_About this exercise_
Would you retype the whole listing exactly, leaving its pictures out?
____________________
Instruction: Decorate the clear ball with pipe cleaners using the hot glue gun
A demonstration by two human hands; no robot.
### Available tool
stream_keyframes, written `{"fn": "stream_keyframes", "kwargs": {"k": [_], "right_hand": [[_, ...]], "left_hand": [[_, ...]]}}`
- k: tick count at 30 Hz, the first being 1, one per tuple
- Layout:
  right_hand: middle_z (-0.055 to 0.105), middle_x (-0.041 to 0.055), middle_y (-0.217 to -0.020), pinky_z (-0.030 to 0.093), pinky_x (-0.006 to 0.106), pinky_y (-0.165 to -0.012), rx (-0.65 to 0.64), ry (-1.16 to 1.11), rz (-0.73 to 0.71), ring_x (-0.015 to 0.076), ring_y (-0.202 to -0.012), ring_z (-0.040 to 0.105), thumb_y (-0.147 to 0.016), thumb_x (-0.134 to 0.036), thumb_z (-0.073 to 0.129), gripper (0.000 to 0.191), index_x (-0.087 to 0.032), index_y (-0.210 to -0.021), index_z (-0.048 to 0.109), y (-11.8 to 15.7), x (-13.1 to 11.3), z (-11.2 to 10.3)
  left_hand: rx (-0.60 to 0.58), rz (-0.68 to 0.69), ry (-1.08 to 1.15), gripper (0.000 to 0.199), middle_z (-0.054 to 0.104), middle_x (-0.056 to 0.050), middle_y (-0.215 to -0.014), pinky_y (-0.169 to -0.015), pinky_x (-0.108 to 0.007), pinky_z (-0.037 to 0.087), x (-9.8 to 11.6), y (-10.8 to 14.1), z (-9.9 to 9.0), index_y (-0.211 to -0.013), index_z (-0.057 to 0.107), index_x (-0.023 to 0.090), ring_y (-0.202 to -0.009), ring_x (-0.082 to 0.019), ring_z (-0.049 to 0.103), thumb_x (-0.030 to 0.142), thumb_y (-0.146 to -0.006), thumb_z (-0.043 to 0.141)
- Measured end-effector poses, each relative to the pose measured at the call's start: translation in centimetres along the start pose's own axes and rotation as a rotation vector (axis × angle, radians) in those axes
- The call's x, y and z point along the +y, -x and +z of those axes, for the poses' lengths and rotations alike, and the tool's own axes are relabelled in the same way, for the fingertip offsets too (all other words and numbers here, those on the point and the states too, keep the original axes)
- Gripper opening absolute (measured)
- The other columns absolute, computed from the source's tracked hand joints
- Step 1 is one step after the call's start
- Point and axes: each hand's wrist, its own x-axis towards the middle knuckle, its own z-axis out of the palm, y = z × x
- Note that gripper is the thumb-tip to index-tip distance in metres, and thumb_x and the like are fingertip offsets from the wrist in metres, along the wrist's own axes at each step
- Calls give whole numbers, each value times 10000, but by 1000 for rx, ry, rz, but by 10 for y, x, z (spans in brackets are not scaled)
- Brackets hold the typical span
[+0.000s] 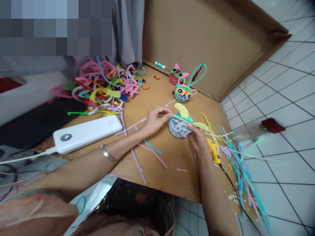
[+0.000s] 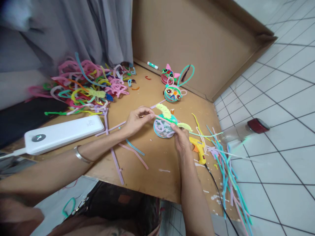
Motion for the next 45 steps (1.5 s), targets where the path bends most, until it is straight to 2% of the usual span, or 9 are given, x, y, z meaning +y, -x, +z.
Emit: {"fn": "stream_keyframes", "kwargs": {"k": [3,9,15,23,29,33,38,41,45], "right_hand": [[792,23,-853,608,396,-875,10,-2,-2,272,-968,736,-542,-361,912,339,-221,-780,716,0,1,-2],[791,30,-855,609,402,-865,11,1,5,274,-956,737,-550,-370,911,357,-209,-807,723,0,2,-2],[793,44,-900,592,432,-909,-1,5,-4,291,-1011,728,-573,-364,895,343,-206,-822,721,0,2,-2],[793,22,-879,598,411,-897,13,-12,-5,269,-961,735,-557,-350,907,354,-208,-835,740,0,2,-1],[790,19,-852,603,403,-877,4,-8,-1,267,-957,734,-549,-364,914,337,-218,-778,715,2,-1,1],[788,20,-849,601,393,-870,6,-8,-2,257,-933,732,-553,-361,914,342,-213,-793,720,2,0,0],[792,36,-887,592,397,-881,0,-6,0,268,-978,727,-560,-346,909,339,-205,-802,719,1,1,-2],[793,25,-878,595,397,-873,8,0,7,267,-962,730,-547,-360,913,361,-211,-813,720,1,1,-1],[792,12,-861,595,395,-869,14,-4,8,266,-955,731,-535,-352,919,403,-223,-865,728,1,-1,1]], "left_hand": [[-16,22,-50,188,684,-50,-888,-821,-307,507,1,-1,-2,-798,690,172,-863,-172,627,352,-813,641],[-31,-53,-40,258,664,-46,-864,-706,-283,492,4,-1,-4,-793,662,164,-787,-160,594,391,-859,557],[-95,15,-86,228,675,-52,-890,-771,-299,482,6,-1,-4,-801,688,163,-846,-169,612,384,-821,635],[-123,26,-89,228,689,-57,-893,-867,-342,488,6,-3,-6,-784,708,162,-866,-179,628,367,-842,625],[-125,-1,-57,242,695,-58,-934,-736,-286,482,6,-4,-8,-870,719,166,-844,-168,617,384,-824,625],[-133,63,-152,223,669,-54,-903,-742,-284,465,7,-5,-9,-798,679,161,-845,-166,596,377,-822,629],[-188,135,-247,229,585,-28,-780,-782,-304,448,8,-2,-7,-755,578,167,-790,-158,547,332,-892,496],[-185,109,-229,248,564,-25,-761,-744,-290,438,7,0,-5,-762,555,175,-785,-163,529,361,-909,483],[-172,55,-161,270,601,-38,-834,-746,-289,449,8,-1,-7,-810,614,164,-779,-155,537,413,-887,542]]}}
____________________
_Exercise response_
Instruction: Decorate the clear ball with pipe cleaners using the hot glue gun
A demonstration by two human hands; no robot.
### Available tool
stream_keyframes, written `{"fn": "stream_keyframes", "kwargs": {"k": [_], "right_hand": [[_, ...]], "left_hand": [[_, ...]]}}`
- k: tick count at 30 Hz, the first being 1, one per tuple
- Layout:
  right_hand: middle_z (-0.055 to 0.105), middle_x (-0.041 to 0.055), middle_y (-0.217 to -0.020), pinky_z (-0.030 to 0.093), pinky_x (-0.006 to 0.106), pinky_y (-0.165 to -0.012), rx (-0.65 to 0.64), ry (-1.16 to 1.11), rz (-0.73 to 0.71), ring_x (-0.015 to 0.076), ring_y (-0.202 to -0.012), ring_z (-0.040 to 0.105), thumb_y (-0.147 to 0.016), thumb_x (-0.134 to 0.036), thumb_z (-0.073 to 0.129), gripper (0.000 to 0.191), index_x (-0.087 to 0.032), index_y (-0.210 to -0.021), index_z (-0.048 to 0.109), y (-11.8 to 15.7), x (-13.1 to 11.3), z (-11.2 to 10.3)
  left_hand: rx (-0.60 to 0.58), rz (-0.68 to 0.69), ry (-1.08 to 1.15), gripper (0.000 to 0.199), middle_z (-0.054 to 0.104), middle_x (-0.056 to 0.050), middle_y (-0.215 to -0.014), pinky_y (-0.169 to -0.015), pinky_x (-0.108 to 0.007), pinky_z (-0.037 to 0.087), x (-9.8 to 11.6), y (-10.8 to 14.1), z (-9.9 to 9.0), index_y (-0.211 to -0.013), index_z (-0.057 to 0.107), index_x (-0.023 to 0.090), ring_y (-0.202 to -0.009), ring_x (-0.082 to 0.019), ring_z (-0.049 to 0.103), thumb_x (-0.030 to 0.142), thumb_y (-0.146 to -0.006), thumb_z (-0.043 to 0.141)
- Measured end-effector poses, each relative to the pose measured at the call's start: translation in centimetres along the start pose's own axes and rotation as a rotation vector (axis × angle, radians) in those axes
- The call's x, y and z point along the +y, -x and +z of those axes, for the poses' lengths and rotations alike, and the tool's own axes are relabelled in the same way, for the fingertip offsets too (all other words and numbers here, those on the point and the states too, keep the original axes)
- Gripper opening absolute (measured)
- The other columns absolute, computed from the source's tracked hand joints
- Step 1 is one step after the call's start
- Point and axes: each hand's wrist, its own x-axis towards the middle knuckle, its own z-axis out of the palm, y = z × x
- Note that gripper is the thumb-tip to index-tip distance in metres, and thumb_x and the like are fingertip offsets from the wrist in metres, along the wrist's own axes at each step
- Calls give whole numbers, each value times 10000, but by 1000 for rx, ry, rz, but by 10 for y, x, z (spans in brackets are not scaled)
- Brackets hold the typical span
[+0.000s] 
[+0.000s] 
Motion for the next 45 steps (1.5 s), targets where the path bends most, until it is straight to 2% of the usual span, or 9 are given, x, y, z meaning +y, -x, +z.
Emit: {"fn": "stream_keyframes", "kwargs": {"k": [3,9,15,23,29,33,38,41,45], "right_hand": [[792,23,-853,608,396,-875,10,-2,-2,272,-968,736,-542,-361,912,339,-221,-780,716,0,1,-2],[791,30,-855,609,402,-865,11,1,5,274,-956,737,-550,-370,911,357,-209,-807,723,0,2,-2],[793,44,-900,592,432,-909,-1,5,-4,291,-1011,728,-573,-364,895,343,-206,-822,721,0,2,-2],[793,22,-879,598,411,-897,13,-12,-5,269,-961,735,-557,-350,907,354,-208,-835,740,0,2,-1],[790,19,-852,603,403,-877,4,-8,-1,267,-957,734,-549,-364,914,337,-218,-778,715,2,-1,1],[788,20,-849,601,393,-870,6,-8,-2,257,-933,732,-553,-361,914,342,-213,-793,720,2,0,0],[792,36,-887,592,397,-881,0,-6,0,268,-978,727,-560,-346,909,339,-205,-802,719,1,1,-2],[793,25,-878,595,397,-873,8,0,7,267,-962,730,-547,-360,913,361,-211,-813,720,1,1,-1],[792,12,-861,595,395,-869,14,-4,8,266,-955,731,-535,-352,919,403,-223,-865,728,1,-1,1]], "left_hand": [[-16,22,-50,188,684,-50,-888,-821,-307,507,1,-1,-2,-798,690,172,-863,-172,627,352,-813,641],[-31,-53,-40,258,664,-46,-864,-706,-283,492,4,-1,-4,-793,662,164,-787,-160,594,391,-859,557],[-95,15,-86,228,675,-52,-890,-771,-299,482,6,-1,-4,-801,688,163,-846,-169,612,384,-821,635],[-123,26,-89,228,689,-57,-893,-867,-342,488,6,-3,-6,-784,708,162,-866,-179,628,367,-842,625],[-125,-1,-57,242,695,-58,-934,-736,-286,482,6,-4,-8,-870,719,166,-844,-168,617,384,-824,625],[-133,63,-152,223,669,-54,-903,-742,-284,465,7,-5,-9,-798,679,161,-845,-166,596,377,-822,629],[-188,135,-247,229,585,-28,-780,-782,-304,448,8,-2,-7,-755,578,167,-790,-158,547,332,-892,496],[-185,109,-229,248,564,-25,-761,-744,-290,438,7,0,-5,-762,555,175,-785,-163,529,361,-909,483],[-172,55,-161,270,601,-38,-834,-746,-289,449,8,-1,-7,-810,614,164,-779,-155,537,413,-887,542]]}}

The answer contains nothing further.